This is more about having these micro services with the smart and the business logic in the micro services, which are talking via application protocol, within application protocol or interacting ______ to main application protocol with other micro services, but the smarts stay in the micro services themselves. That’s where the business logic is.
Johannes Thönes: So this smart endpoint and dump network is the reference to the UNIX model I think.
James Lewis: I think it could be read like that. I think the reason we chose that name was more around the enterprise service bus model. Certainly inside _______ for as long as I can remember there’s been a tendency to mistrust or distrust rather heady iron, big iron when it comes to doing an integration.
These sorts of things, they offer to solve all your problems. They’re big enterprise service bus products. They make lots of promises about solving all your problems. Personally I’ve not seen an implementation of a “service oriented architecture” with everything hanging off a central, big enterprise service bus. I’ve not seen one of these things succeed.
So for us I think it’s trying to recognize that kind of centralization model where you’re putting all your logic in one place and potentially it ends up being _______ service bus, which takes care of everything for you or certainly takes care of all these rooting and data transformation and all these sorts of things you have to do to get _______ applications talking.

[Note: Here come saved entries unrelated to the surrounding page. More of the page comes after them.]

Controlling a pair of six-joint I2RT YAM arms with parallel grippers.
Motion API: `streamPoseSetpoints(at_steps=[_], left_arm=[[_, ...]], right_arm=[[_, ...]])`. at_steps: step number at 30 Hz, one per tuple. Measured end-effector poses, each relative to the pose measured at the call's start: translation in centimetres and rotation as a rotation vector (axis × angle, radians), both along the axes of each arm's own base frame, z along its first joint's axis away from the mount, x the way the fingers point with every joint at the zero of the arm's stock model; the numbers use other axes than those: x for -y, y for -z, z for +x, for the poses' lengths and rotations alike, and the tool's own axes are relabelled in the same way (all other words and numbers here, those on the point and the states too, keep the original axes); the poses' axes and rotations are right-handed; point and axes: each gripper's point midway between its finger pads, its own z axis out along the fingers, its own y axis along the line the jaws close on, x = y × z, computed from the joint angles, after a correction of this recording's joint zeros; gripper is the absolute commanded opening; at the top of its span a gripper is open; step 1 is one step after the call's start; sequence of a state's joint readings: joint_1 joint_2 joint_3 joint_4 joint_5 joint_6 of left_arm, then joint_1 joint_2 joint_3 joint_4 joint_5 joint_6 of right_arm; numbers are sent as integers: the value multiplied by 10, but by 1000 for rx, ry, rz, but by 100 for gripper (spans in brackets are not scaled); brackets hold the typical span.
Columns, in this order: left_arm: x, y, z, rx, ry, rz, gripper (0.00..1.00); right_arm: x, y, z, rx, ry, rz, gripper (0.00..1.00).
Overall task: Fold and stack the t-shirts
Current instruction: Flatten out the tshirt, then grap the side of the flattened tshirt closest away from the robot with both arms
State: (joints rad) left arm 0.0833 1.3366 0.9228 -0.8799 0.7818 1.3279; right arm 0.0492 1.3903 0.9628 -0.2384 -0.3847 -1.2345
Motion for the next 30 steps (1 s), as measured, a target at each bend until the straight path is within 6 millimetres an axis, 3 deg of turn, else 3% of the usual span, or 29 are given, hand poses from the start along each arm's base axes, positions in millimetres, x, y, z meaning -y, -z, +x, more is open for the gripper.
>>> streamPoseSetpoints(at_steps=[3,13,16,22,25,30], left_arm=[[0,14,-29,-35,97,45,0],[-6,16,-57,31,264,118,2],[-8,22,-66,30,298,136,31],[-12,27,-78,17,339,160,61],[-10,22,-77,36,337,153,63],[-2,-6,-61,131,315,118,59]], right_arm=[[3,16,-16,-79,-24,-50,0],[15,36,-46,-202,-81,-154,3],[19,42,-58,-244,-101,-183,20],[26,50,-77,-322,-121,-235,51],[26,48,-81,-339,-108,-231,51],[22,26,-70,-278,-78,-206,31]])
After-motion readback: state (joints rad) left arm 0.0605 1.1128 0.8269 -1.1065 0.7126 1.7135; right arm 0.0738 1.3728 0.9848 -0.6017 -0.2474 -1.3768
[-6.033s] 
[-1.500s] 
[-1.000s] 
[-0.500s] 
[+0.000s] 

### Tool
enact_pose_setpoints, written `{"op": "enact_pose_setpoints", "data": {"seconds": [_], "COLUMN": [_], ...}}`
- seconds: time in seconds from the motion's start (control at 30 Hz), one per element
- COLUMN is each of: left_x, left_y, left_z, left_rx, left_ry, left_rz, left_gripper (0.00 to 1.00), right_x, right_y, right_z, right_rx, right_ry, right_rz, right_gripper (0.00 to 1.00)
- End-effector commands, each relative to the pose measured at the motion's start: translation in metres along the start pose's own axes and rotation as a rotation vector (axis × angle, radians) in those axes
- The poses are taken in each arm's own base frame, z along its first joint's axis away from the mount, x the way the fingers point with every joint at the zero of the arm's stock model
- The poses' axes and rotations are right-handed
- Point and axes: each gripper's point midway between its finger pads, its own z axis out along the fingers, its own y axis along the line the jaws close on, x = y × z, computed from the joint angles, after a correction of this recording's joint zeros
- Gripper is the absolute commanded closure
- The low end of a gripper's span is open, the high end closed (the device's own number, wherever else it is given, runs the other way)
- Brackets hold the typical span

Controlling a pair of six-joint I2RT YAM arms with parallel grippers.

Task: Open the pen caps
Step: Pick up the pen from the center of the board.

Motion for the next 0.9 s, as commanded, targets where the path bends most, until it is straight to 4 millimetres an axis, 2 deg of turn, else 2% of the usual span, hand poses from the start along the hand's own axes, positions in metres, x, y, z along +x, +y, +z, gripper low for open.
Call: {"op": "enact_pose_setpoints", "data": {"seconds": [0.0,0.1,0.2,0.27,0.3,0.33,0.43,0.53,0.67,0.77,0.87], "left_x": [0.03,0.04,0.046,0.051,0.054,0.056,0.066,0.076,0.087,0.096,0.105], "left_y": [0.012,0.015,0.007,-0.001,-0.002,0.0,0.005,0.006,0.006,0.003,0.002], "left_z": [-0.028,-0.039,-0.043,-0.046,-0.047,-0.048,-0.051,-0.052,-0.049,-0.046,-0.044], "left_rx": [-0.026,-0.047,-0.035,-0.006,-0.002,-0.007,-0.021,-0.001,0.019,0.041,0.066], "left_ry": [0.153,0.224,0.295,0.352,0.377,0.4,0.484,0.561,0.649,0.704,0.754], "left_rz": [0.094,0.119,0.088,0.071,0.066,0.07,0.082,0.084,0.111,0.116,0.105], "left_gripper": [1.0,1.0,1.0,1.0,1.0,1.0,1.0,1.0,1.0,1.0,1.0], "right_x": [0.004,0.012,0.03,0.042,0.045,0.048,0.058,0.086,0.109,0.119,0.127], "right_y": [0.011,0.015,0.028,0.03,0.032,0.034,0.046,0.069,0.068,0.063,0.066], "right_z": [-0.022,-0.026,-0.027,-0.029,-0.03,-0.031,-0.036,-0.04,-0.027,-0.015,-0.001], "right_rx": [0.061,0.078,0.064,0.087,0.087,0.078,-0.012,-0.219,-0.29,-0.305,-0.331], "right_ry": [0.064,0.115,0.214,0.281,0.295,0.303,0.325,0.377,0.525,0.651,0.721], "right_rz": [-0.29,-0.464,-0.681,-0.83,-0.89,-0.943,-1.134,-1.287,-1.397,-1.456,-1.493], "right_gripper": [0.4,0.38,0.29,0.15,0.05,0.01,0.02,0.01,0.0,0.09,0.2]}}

Relying on one of these things to solve all your problems is in my mind, not the right approach. There’s a great talk by Jim Weber and Martin Fowler called Does My Bus Look Big in This? Which they did as a keynote at U Conn some years ago. In that talk Jim talks about the idea of the agrarious spaghetti box. So the enterprise service bus as the panacea for all your wills.
His line on that is it just makes your diagrams look nice because, of course, you have these diagrams. You look at your enterprise architecture and they’ve got all these crossing ugly lines and it’s really tempting to put this ESB box in the middle ‘cause suddenly all your lines are straight. That’s a great thing if you’re an architect.
But of course all the lines are still there. They’re just in the middle of a spaghetti box. It just looks like a spaghetti box.
Johannes Thönes: But when all the routing is not done by the enterprise service bus, who does the routing? So do I need to do the routing?
James Lewis: You certainly need to understand more about how your applications communicate with one another, yes. Of course if you’re building more services in some ways every problem or you end up with many more integration level problems because when in the past we might have been unlucky and be talking to two or three external systems say.
Now when you talk to one of your own systems there’s also an integration problem. Though certainly you have to be much more cognizant of that. You have to understand much more about how applications communicate.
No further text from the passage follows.